Provided material:
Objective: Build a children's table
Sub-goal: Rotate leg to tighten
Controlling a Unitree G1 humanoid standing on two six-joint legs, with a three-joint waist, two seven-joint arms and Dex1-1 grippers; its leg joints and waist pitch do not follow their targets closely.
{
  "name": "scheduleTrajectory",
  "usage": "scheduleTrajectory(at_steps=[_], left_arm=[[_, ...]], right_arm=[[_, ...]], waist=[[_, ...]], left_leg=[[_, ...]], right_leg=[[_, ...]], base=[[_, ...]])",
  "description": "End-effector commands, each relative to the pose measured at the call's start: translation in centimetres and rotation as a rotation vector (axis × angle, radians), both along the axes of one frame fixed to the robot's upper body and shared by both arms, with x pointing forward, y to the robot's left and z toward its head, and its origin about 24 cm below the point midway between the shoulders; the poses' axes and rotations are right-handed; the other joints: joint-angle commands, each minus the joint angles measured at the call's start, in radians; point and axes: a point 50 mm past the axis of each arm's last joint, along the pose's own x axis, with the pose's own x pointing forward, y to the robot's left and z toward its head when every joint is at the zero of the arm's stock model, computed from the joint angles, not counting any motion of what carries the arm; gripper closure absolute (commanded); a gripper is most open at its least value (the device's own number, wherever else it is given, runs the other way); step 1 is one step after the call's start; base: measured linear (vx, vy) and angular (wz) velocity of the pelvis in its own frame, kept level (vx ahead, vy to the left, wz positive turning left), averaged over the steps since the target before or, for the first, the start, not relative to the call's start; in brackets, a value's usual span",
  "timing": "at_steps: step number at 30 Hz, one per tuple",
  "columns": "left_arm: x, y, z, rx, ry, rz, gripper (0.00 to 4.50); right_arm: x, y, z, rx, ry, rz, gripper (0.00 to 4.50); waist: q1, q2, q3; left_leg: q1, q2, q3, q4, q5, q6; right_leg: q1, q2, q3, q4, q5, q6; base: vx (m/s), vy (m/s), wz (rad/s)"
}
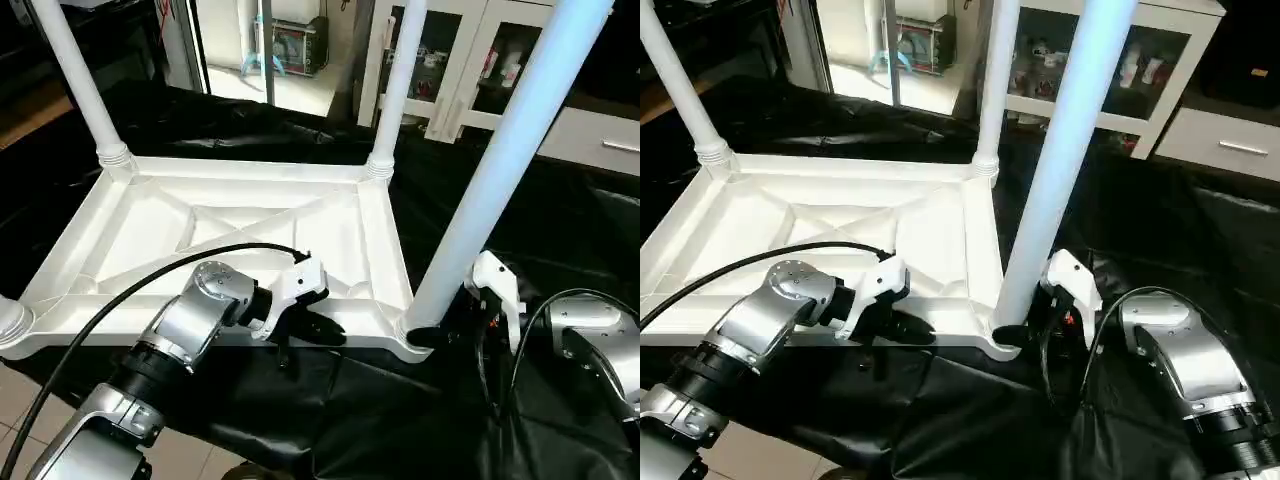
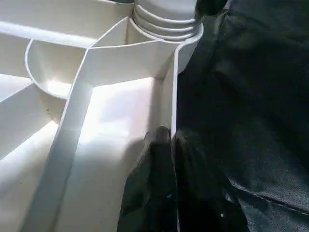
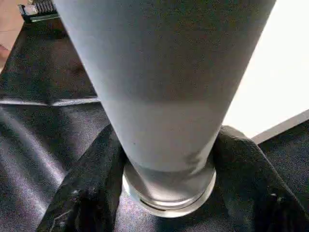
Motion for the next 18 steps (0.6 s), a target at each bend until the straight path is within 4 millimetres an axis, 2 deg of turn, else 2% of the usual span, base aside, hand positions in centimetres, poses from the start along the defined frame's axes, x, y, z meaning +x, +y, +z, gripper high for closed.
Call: scheduleTrajectory(at_steps=[1,3,4,5,6,7,8,9,10,11,12,13,14,15,16,17,18], left_arm=[[0.0,-1.0,0.2,-0.046,0.009,0.010,4.50],[0.8,-1.2,0.0,-0.043,-0.002,0.101,4.50],[0.8,-1.2,0.0,-0.043,-0.002,0.101,4.50],[1.4,-1.3,0.0,-0.038,-0.012,0.173,4.50],[1.7,-1.4,-0.1,-0.036,-0.016,0.213,4.50],[2.6,-1.5,-0.1,-0.031,-0.023,0.339,4.50],[2.6,-1.5,-0.1,-0.031,-0.023,0.339,4.50],[3.4,-1.7,-0.1,-0.028,-0.026,0.434,4.50],[4.1,-2.0,-0.1,-0.030,-0.030,0.530,4.50],[4.9,-2.7,0.3,-0.049,-0.056,0.619,4.50],[5.4,-3.1,0.6,-0.062,-0.074,0.666,4.50],[5.4,-3.1,0.6,-0.062,-0.074,0.666,4.50],[5.8,-3.8,1.0,-0.071,-0.102,0.699,4.50],[6.0,-4.2,1.2,-0.071,-0.129,0.714,4.50],[6.1,-4.3,1.3,-0.071,-0.139,0.719,4.50],[6.1,-4.3,1.3,-0.071,-0.141,0.720,4.50],[6.5,-4.9,1.6,-0.067,-0.177,0.741,4.50]], right_arm=[[0.1,0.2,-1.2,-0.020,0.029,-0.057,2.16],[1.4,0.3,-2.0,-0.040,0.004,-0.226,2.17],[1.4,0.3,-2.0,-0.040,0.004,-0.226,2.17],[2.2,0.2,-2.4,-0.044,-0.005,-0.341,2.17],[2.6,0.2,-2.6,-0.046,-0.007,-0.400,2.19],[3.6,0.3,-3.0,-0.049,-0.009,-0.559,2.19],[3.6,0.3,-3.0,-0.049,-0.009,-0.559,2.28],[4.3,0.5,-3.4,-0.045,-0.004,-0.671,2.28],[4.9,1.0,-3.7,-0.044,0.001,-0.792,2.31],[5.6,1.9,-4.0,-0.022,0.001,-0.932,2.35],[6.0,2.6,-4.1,-0.008,0.005,-1.015,2.37],[6.0,2.6,-4.1,-0.008,0.005,-1.015,2.39],[6.3,4.0,-4.1,-0.018,-0.017,-1.032,2.40],[6.5,5.2,-4.0,-0.025,-0.037,-1.011,2.41],[6.5,5.6,-4.0,-0.027,-0.044,-1.004,2.41],[6.5,5.7,-4.0,-0.027,-0.045,-1.001,2.43],[6.6,7.9,-3.9,-0.052,-0.086,-0.940,2.44]], waist=[[-0.006,-0.011,-0.065],[-0.011,-0.012,-0.062],[-0.019,-0.014,-0.060],[-0.024,-0.016,-0.061],[-0.028,-0.016,-0.060],[-0.032,-0.011,-0.057],[-0.045,-0.015,-0.057],[-0.045,-0.016,-0.060],[-0.049,-0.012,-0.060],[-0.059,-0.012,-0.056],[-0.060,-0.016,-0.063],[-0.061,-0.016,-0.066],[-0.057,-0.013,-0.065],[-0.057,-0.015,-0.064],[-0.057,-0.013,-0.064],[-0.053,-0.013,-0.066],[-0.054,-0.016,-0.066]], left_leg=[[0.017,0.081,-0.039,-0.075,-0.198,0.045],[0.020,0.079,-0.040,-0.077,-0.223,0.031],[0.017,0.076,-0.043,-0.079,-0.246,0.015],[0.018,0.078,-0.047,-0.080,-0.272,0.002],[0.020,0.079,-0.047,-0.080,-0.279,-0.003],[0.024,0.077,-0.047,-0.081,-0.291,-0.011],[0.029,0.069,-0.055,-0.078,-0.355,-0.037],[0.025,0.071,-0.057,-0.079,-0.349,-0.038],[0.023,0.075,-0.054,-0.083,-0.330,-0.033],[0.029,0.068,-0.052,-0.081,-0.358,-0.046],[0.030,0.064,-0.059,-0.078,-0.369,-0.054],[0.026,0.066,-0.058,-0.080,-0.351,-0.051],[0.022,0.070,-0.056,-0.083,-0.320,-0.042],[0.024,0.069,-0.051,-0.085,-0.312,-0.035],[0.024,0.067,-0.049,-0.083,-0.313,-0.030],[0.024,0.068,-0.048,-0.085,-0.297,-0.026],[0.020,0.068,-0.047,-0.084,-0.289,-0.019]], right_leg=[[0.039,-0.082,0.053,-0.078,-0.254,-0.232],[0.036,-0.081,0.052,-0.084,-0.297,-0.227],[0.038,-0.082,0.049,-0.088,-0.346,-0.215],[0.040,-0.084,0.048,-0.092,-0.392,-0.195],[0.036,-0.083,0.049,-0.092,-0.401,-0.190],[0.031,-0.080,0.049,-0.095,-0.416,-0.190],[0.031,-0.085,0.038,-0.108,-0.536,-0.157],[0.036,-0.088,0.038,-0.109,-0.538,-0.145],[0.031,-0.085,0.042,-0.107,-0.492,-0.145],[0.017,-0.077,0.040,-0.110,-0.507,-0.147],[0.025,-0.083,0.034,-0.112,-0.533,-0.134],[0.027,-0.085,0.037,-0.111,-0.514,-0.132],[0.026,-0.084,0.041,-0.110,-0.455,-0.136],[0.023,-0.079,0.043,-0.108,-0.407,-0.145],[0.022,-0.079,0.043,-0.107,-0.398,-0.150],[0.027,-0.080,0.045,-0.102,-0.364,-0.156],[0.027,-0.080,0.046,-0.102,-0.350,-0.159]], base=[[0.000,0.000,0.00],[0.000,0.000,0.00],[0.000,0.000,0.00],[0.000,0.000,0.00],[0.000,0.000,0.00],[0.000,0.000,0.00],[0.000,0.000,0.00],[0.000,0.000,0.00],[0.000,0.000,0.00],[0.000,0.000,0.00],[0.000,0.000,0.00],[0.000,0.000,0.00],[0.000,0.000,0.00],[0.000,0.000,0.00],[0.000,0.000,0.00],[0.000,0.000,0.00],[0.000,0.000,0.00]])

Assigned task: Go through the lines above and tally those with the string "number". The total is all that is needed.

Answer to the exercise: 2